The American Dipper is one of North America’s most enigmatic birds, most often observed along fast-flowing mountain streams in the west. It often poses on rocks in the middle of the stream or river before jumping in and fully submerging underwater and somehow manages to walk and cling to the stream bed collecting and eating aquatic invertebrates with ease. They truly are one of our most entertaining birds to watch.
On my recent trip to Montana (June 2022), I was lucky to be able to watch at length a pair of Dippers that my guide Steve Huggings found as we hiked one of the trails at Pine Creek Recreation Area in the mountains south of Livingston. The pair had a nest nearby and it was fun to photograph them at length as they would fly back and forth collecting food for their young. Often after feeding the chicks they would drop off the fecal sacs nearby and feed very close to our vantage point. After obtaining hundreds of images on my camera I realized I could video the birds on my iPhone and was able to get some fantastic footage as they preened and fed nearby in the picturesque mountain stream.

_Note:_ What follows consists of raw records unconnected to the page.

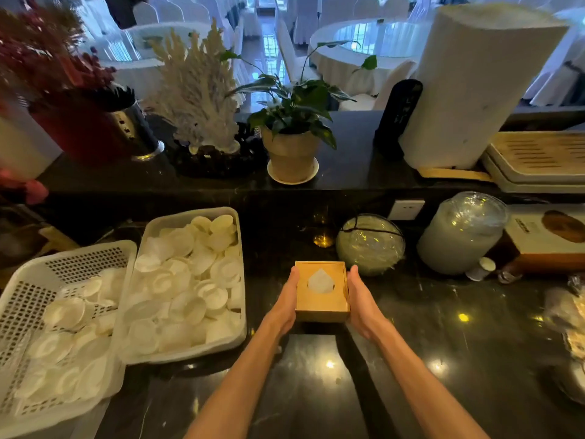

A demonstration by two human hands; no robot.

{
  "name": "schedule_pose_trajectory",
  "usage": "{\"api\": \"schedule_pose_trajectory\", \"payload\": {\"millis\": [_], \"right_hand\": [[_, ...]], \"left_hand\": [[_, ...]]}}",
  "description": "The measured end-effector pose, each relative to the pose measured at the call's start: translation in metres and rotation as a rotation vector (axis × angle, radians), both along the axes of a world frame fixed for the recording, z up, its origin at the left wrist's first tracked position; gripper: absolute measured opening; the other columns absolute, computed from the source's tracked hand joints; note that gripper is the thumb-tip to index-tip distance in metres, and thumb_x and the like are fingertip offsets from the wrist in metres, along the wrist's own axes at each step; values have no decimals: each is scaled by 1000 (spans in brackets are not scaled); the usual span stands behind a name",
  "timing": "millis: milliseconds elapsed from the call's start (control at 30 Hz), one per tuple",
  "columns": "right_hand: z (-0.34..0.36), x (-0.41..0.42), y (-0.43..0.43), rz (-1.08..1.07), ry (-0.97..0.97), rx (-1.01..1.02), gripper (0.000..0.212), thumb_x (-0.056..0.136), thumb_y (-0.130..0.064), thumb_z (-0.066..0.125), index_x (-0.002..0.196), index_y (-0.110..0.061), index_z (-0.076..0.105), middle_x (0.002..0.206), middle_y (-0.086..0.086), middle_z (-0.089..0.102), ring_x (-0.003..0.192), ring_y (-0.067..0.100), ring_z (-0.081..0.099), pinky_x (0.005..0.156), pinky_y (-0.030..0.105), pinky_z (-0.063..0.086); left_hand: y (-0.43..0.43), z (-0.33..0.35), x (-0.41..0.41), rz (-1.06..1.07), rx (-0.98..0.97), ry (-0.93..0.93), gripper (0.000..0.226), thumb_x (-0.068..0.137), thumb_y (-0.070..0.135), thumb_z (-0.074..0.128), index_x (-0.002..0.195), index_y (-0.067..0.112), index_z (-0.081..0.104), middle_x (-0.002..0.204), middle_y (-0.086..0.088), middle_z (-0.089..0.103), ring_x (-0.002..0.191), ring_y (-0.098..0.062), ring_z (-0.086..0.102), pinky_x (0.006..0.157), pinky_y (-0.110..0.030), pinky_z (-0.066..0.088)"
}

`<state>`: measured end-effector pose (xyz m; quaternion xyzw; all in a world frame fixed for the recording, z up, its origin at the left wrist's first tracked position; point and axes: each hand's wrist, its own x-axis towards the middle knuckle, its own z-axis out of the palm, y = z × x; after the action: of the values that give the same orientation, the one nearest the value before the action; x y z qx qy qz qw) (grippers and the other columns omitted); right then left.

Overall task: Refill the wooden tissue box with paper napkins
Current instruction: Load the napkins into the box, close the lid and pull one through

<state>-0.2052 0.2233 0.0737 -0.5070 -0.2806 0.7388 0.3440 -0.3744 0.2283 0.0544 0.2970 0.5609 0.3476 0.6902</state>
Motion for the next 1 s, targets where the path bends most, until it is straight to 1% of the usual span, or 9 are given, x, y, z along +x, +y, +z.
{"api": "schedule_pose_trajectory", "payload": {"millis": [100,333,433,567,667,733,833,933,1000], "right_hand": [[-12,0,19,-18,-1,-36,58,95,-67,22,120,-31,60,122,8,70,116,27,64,110,56,39],[-39,1,33,-29,-15,-93,59,96,-65,22,121,-28,61,120,10,70,115,29,65,109,55,39],[-46,1,31,-53,-35,-94,53,99,-60,22,113,-29,62,118,9,71,116,29,63,111,53,38],[-46,1,29,-69,-25,-108,55,98,-61,22,116,-28,62,120,11,70,115,29,64,109,51,41],[-43,0,27,-52,-57,-91,53,99,-59,21,112,-28,63,114,9,73,111,27,66,106,48,43],[-41,3,21,-26,-96,-52,51,99,-59,23,115,-30,62,116,4,72,113,23,65,106,44,43],[-33,11,3,57,-158,56,67,91,-71,36,146,-33,38,146,-6,50,131,13,50,115,40,32],[-20,10,-23,224,-330,245,70,91,-67,36,151,-42,10,151,-32,21,142,0,23,119,33,16],[-19,9,-38,372,-597,356,72,95,-62,32,154,-35,1,153,-28,0,146,2,-3,121,36,5]], "left_hand": [[20,-15,0,4,-39,-6,65,99,61,20,139,19,51,127,-10,67,116,-27,65,106,-48,47],[32,-48,3,5,-126,10,66,99,63,22,137,18,52,122,-12,69,111,-27,68,101,-46,51],[27,-55,4,-11,-139,2,66,98,64,22,138,20,51,125,-11,67,114,-26,66,108,-49,45],[26,-64,1,-14,-115,36,74,92,73,27,141,22,49,128,-9,66,118,-26,64,112,-53,39],[23,-66,1,-66,-115,121,89,82,84,32,152,30,28,147,-3,50,131,-25,52,116,-54,33],[18,-70,3,-79,-31,200,79,89,77,30,155,39,9,154,7,33,143,-23,35,120,-53,24],[-2,-35,12,-126,125,353,68,96,67,29,154,44,4,164,15,3,152,-15,2,123,-55,7],[-29,-21,22,-213,239,562,62,105,47,25,156,31,-6,155,21,-18,143,-5,-22,120,-41,-5],[-43,-22,26,-268,293,695,61,106,41,24,157,26,-6,159,15,-20,145,-10,-24,120,-38,-6]]}}
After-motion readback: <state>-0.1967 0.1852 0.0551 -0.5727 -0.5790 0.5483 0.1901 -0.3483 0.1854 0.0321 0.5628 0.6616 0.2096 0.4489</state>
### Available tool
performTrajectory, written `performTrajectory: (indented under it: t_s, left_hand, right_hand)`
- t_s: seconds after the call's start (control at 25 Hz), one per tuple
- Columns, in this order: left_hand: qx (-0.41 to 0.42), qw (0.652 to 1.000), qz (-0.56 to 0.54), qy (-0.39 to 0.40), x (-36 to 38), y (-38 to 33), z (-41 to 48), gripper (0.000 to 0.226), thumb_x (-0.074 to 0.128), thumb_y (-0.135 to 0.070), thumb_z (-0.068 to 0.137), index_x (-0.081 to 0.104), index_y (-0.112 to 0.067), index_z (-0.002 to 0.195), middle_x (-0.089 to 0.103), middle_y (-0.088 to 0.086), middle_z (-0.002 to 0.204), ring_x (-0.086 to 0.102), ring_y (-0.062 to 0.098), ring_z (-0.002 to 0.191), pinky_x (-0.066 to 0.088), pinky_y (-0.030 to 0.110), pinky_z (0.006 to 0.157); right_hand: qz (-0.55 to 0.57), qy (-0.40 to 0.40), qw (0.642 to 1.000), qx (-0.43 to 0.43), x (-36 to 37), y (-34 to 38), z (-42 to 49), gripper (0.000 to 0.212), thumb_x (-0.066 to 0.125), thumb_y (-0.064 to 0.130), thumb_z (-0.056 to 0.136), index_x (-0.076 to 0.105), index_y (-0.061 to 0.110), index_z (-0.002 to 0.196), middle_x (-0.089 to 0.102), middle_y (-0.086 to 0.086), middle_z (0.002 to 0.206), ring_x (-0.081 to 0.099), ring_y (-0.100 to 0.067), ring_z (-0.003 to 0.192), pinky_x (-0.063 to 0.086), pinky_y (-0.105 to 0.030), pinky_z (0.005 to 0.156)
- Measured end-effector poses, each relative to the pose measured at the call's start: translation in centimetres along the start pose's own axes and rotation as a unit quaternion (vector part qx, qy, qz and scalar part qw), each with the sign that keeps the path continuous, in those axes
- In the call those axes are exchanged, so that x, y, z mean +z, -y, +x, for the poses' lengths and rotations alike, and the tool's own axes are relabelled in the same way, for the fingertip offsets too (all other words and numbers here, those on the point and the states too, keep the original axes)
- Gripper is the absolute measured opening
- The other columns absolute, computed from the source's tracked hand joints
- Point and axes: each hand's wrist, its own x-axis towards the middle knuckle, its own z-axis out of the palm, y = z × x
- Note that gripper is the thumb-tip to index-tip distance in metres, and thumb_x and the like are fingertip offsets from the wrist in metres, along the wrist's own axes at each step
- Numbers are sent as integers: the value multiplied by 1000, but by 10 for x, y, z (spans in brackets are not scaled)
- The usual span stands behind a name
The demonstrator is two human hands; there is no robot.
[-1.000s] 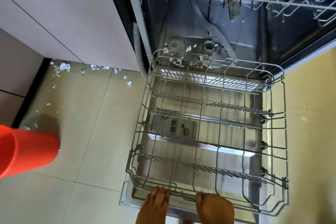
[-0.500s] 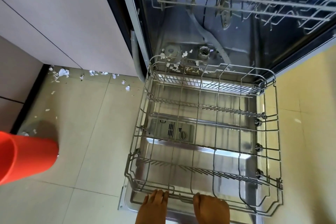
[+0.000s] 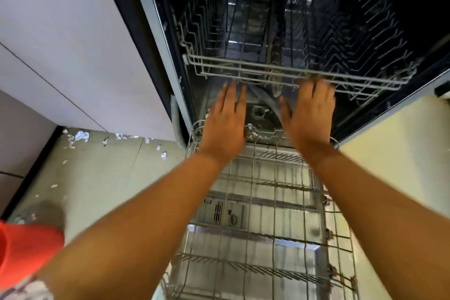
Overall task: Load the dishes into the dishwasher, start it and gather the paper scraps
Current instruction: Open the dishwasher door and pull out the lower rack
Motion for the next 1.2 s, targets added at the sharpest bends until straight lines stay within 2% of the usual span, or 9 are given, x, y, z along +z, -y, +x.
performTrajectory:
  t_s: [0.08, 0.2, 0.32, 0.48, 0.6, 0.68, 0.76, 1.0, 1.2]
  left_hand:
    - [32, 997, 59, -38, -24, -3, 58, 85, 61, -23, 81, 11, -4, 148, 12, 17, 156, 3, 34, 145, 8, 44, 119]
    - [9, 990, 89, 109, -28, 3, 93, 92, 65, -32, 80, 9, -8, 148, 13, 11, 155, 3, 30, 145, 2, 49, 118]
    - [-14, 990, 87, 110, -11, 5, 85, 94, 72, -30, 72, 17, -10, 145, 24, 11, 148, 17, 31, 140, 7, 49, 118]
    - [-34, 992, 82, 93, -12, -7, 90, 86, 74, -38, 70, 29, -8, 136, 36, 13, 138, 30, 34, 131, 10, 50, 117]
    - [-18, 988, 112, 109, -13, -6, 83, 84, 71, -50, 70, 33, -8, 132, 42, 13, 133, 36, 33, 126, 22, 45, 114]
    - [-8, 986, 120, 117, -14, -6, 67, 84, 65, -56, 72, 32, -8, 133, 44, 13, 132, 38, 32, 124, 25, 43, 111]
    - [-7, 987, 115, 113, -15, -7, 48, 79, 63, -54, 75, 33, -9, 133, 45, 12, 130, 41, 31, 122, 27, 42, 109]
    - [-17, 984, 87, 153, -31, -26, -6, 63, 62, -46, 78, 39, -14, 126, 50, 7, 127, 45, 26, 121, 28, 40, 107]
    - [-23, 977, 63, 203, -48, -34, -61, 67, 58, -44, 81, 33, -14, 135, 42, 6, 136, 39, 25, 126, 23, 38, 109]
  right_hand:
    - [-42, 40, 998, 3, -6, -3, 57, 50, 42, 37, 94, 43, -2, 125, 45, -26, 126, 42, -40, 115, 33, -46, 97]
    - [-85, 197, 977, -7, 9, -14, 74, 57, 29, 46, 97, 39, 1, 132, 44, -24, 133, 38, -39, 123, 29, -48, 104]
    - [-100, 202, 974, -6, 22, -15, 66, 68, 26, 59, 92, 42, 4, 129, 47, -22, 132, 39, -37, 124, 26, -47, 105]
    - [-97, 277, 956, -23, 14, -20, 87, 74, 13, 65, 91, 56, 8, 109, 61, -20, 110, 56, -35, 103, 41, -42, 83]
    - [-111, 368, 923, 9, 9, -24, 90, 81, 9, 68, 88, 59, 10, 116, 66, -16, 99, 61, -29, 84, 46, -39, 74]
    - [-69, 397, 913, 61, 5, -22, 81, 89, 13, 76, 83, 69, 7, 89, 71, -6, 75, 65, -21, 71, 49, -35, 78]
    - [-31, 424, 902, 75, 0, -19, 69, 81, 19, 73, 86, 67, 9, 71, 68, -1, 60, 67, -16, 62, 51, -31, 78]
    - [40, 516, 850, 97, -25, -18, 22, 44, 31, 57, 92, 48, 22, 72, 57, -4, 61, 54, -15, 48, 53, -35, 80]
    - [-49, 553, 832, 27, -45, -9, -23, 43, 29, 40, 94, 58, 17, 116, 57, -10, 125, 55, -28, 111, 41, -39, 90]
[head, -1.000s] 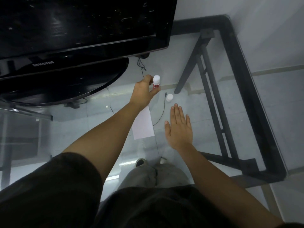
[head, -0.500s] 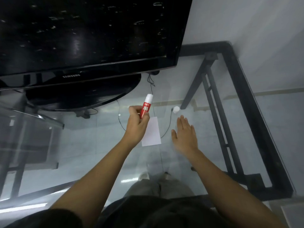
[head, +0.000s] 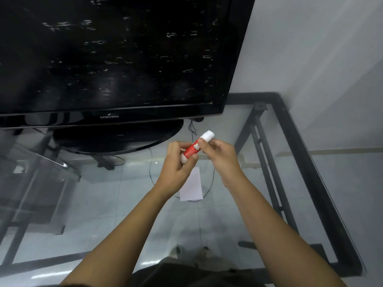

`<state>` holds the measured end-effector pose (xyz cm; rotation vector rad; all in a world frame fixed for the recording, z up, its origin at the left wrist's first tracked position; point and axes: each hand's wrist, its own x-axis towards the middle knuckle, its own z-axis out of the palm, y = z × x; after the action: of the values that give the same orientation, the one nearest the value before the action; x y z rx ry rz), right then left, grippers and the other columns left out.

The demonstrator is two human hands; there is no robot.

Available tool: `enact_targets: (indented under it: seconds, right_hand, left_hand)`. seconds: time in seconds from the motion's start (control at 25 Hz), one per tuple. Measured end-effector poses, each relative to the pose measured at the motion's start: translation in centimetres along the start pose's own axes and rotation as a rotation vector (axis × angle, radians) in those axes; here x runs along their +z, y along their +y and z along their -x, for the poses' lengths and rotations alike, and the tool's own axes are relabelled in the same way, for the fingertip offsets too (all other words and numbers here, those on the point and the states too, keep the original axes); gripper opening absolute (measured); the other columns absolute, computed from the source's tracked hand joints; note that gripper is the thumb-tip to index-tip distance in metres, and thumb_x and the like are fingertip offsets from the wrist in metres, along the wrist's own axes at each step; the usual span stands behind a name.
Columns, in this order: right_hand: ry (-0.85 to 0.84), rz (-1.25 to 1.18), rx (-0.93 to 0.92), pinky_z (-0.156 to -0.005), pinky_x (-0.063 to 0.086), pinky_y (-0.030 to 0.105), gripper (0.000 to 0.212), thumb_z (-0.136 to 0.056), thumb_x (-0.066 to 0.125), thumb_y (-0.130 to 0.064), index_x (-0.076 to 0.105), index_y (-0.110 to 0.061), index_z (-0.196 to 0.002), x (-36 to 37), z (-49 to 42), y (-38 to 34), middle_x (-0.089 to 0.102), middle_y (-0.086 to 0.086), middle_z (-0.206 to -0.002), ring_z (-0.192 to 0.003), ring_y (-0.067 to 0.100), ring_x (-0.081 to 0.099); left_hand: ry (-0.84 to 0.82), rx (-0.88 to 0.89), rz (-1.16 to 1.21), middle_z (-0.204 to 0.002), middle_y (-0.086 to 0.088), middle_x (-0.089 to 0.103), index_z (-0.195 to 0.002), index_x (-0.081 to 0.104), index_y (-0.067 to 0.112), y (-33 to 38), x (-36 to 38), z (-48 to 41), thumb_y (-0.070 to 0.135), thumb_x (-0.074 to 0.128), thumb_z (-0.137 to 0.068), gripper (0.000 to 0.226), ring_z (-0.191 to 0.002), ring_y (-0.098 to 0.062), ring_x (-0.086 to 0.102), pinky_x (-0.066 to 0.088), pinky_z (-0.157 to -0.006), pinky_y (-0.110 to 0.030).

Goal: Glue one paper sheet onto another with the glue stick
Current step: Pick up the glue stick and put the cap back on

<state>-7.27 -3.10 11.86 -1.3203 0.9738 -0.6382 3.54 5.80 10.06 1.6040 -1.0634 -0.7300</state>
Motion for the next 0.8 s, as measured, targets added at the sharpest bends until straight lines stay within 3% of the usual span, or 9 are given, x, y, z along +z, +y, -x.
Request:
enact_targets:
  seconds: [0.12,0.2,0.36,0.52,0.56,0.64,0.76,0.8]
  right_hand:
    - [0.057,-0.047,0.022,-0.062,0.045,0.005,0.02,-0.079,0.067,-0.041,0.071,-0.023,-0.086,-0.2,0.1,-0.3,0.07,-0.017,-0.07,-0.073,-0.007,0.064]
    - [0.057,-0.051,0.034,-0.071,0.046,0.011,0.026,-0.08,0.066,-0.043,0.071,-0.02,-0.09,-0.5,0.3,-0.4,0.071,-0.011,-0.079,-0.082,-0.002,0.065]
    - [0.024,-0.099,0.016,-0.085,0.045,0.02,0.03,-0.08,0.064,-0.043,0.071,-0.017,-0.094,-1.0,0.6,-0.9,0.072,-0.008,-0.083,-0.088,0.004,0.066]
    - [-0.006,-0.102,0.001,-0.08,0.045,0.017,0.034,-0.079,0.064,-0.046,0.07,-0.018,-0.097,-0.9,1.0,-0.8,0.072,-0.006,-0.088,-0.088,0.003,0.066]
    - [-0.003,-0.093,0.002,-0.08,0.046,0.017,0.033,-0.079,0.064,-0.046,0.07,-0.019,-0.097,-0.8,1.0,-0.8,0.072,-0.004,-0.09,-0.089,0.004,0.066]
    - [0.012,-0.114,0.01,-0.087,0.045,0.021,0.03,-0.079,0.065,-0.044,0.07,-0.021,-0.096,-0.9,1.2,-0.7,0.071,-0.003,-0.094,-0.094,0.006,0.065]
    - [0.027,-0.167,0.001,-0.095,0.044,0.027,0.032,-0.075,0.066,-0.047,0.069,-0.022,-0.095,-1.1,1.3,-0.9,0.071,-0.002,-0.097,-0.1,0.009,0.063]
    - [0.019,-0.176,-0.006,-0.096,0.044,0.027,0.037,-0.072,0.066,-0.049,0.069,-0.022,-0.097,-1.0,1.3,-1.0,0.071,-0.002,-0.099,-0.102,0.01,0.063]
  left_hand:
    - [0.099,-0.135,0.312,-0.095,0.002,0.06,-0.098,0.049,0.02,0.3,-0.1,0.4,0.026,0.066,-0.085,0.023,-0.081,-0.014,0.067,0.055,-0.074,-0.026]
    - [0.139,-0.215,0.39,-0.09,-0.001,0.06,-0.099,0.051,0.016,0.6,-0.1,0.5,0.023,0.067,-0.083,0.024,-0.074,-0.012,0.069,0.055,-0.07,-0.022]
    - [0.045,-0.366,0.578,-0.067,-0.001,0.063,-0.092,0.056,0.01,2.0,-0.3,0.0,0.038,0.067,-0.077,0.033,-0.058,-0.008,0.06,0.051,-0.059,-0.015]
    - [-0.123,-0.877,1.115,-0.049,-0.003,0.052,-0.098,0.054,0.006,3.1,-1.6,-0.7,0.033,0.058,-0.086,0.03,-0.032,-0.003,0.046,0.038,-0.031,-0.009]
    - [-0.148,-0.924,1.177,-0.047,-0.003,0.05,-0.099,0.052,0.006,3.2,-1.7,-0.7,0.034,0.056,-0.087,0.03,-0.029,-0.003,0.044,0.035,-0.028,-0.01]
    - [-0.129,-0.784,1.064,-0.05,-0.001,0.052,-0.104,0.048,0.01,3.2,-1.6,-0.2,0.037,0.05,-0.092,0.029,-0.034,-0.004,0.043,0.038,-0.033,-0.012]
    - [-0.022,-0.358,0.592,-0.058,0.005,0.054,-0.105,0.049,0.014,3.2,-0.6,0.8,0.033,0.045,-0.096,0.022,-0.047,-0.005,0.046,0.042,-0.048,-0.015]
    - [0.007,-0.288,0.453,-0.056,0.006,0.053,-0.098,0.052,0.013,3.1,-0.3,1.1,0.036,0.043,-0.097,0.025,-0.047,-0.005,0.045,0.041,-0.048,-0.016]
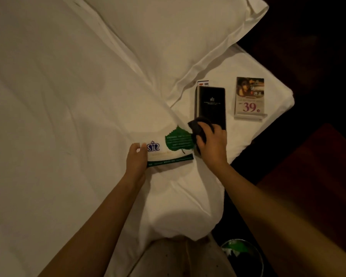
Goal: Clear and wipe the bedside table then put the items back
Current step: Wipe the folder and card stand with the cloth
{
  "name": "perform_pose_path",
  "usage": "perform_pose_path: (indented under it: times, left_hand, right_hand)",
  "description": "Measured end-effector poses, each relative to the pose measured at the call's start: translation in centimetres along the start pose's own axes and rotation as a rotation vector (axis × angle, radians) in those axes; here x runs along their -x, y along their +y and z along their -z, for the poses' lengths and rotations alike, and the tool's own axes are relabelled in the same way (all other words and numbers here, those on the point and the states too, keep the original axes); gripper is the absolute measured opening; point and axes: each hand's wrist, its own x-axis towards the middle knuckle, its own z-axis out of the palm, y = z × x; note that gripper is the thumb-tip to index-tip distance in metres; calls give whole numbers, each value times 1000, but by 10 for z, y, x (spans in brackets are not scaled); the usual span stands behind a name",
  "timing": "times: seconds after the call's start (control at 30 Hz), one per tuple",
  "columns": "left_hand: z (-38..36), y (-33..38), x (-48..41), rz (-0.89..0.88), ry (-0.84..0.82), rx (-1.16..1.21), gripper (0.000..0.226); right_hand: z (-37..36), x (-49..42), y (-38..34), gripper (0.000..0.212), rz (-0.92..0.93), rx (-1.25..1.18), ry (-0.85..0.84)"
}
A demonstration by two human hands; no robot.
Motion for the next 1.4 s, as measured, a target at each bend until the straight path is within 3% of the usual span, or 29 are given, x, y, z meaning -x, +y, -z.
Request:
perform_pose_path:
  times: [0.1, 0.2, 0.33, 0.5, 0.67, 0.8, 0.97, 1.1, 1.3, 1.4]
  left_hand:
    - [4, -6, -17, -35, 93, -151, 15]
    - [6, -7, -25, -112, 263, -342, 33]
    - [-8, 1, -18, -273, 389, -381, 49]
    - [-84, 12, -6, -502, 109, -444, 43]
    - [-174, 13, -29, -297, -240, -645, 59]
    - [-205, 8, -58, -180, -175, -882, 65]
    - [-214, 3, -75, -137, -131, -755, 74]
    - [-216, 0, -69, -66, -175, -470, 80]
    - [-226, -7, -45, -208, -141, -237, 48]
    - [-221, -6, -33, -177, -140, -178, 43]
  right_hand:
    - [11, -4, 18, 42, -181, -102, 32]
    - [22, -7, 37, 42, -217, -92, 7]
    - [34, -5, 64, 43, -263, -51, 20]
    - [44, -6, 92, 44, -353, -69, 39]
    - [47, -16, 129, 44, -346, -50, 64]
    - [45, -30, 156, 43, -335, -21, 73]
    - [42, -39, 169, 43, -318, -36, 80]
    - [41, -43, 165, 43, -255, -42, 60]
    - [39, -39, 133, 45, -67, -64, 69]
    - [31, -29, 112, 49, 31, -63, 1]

Eating breakfast the next morning I discussed the plans for the day with Steve. I mentioned that I’d love to have another chance at photographing Dippers, Steve, of course, wouldn’t guarantee it but said there was a chance as we would be driving past areas with mountain streams and rivers which of course is the dippers habitat. However, our main goal of the day was to photograph birds at the tree-line high up in the mountains above the ski town of Big Sky so we wouldn’t really have time to stop and search intensively.
Driving south of Bozeman towards Big Sky on US Highway 191 in a line of traffic traveling at 60mph with the raging Gallatin River to our right, Steve suddenly exclaimed “We need to turn around, I’m not 100%, but I’m pretty sure I just saw a Dipper sat on a rock in the river!” So turning around at the next available intersection we headed back. Amazingly as we pulled up at the trailhead parking at Deer Creek Steve exclaimed that it was indeed a Dipper and it was still there in the same spot. How he saw a bird of that size as we traveled at 60mph I’ll never know but sure enough there it was.
My breakfast request had been granted. For best photographs with the light behind us we needed to be on the same side of the river as the highway, traffic was extremely fast and busy but luckily we were able to photograph safely from behind the safety barriers. While watching the Dipper Steve noticed an adult Bald Eagle perched up on the spruce trees on the opposite side of the river. Soon the Dipper moved and flew across the river to another spot close to the trailhead bridge. From this vantage point I was able to again photograph the Dipper as it preened and sang its beautiful song. Again, I also filmed the bird, the traffic noise was a pain but still I think you’ll like it.